*** INPUT DATA ***

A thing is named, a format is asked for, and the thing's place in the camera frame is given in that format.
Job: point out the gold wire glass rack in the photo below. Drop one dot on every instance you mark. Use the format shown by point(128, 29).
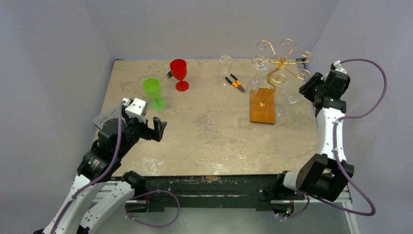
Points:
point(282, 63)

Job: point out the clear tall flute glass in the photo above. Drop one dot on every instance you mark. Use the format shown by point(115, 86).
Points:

*** End of INPUT DATA ***
*** INPUT DATA ***

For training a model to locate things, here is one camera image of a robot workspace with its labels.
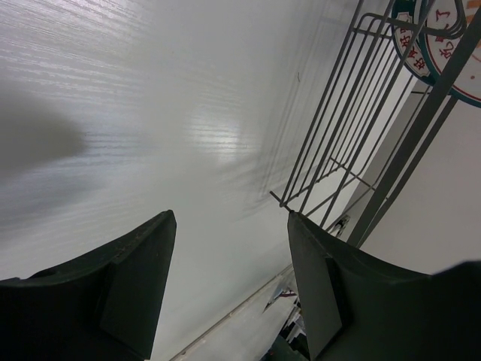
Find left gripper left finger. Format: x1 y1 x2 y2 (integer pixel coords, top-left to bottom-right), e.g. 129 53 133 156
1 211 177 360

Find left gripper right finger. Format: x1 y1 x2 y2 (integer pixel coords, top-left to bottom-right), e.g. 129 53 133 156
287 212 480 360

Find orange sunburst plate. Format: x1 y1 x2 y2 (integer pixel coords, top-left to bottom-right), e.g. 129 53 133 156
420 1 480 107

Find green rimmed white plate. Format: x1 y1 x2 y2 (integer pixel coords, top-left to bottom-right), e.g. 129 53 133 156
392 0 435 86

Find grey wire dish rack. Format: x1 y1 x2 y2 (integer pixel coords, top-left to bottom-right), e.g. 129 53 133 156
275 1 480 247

*** End of INPUT DATA ***

TASK DESCRIPTION
Find the word "mark" in the listing above. Copy each line where it appears.

OUTPUT OF THE TASK
Job: point out the gold wire glass rack in the photo below. Drop one dot on every instance you mark. Use the format shown by point(128, 29).
Job: point out the clear tall flute glass in the photo above. Drop one dot on every instance you mark. Use the format shown by point(115, 86).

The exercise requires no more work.